• Work request
Return all lines from the entries below in which the word "grey" is present.

• Information provided
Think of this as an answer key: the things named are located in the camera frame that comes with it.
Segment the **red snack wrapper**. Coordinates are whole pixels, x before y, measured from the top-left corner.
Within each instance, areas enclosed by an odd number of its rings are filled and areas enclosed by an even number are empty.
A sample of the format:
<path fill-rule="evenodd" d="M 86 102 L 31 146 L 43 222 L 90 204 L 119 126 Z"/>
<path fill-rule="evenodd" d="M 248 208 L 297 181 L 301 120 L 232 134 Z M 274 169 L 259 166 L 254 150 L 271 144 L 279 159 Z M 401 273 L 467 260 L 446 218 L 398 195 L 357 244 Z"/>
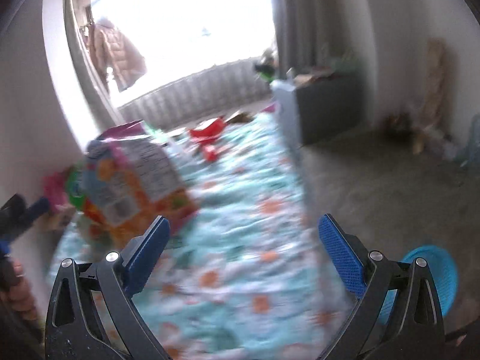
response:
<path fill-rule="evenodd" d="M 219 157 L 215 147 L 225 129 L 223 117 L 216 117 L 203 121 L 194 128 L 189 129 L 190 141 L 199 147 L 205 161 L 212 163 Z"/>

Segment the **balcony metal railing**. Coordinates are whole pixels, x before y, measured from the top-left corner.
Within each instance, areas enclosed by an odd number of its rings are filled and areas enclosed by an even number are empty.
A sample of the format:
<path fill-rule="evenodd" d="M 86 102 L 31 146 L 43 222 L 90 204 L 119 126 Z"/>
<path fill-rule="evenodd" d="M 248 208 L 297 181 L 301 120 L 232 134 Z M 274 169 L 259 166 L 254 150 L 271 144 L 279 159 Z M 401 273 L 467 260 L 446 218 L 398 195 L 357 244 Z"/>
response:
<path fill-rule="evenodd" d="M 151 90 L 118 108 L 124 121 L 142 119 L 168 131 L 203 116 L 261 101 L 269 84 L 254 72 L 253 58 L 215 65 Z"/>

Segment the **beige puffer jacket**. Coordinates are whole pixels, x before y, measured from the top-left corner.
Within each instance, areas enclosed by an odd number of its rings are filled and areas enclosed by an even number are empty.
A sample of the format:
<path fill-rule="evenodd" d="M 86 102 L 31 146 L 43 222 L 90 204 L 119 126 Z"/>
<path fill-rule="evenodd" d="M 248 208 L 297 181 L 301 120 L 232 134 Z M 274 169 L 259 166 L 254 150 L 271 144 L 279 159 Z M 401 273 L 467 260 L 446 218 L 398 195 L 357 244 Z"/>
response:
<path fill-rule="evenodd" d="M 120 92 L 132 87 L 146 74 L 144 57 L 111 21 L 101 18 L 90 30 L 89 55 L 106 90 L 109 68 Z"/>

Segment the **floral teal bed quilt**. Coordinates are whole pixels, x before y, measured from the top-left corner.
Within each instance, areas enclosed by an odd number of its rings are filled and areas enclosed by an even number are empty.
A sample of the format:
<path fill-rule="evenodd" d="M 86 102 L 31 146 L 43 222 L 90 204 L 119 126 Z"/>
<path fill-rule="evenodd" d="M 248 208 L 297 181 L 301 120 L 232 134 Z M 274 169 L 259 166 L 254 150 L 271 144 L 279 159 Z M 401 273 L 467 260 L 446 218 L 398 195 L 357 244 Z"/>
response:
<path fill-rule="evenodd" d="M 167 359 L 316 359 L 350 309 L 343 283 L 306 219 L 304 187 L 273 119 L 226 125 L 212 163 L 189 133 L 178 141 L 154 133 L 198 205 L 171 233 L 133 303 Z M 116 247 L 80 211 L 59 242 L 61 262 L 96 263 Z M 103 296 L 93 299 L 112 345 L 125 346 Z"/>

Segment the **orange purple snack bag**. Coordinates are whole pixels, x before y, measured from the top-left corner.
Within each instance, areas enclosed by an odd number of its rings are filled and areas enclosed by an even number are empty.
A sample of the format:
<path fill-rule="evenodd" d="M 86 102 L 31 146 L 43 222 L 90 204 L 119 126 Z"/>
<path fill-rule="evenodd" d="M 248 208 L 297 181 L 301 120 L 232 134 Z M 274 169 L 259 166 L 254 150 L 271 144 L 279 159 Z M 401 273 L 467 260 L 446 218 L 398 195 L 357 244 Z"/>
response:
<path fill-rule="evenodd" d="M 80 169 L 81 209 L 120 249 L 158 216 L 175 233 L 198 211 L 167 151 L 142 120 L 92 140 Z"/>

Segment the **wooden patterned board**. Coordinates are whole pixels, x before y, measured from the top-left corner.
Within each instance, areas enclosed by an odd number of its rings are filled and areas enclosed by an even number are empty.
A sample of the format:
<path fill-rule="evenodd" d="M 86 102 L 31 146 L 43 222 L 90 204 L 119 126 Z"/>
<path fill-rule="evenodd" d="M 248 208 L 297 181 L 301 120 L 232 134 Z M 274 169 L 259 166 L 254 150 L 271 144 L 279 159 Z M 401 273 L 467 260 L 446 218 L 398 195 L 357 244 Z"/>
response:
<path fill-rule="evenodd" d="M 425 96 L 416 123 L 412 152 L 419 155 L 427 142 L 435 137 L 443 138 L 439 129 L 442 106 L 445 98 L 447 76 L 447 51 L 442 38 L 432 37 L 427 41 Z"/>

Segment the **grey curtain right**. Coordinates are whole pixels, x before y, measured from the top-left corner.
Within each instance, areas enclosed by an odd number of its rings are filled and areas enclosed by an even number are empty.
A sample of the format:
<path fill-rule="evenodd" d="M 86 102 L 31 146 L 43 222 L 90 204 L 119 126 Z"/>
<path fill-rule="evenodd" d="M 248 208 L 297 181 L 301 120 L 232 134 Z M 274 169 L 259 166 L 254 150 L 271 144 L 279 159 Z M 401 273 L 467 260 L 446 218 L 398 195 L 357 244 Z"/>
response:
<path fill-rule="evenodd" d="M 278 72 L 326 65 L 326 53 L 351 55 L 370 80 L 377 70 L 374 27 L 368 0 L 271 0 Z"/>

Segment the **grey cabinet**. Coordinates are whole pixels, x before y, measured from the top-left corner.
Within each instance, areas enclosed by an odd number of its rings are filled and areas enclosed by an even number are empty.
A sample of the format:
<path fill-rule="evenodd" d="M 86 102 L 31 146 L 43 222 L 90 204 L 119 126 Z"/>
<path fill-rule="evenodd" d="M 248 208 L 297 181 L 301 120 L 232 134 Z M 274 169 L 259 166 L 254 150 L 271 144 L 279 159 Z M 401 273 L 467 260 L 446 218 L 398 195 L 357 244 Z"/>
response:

• Solution to the problem
Segment the **grey curtain right**. Coordinates are whole pixels, x before y, measured from the top-left corner.
Segment the **grey cabinet**. Coordinates are whole pixels, x before y, measured from the top-left corner.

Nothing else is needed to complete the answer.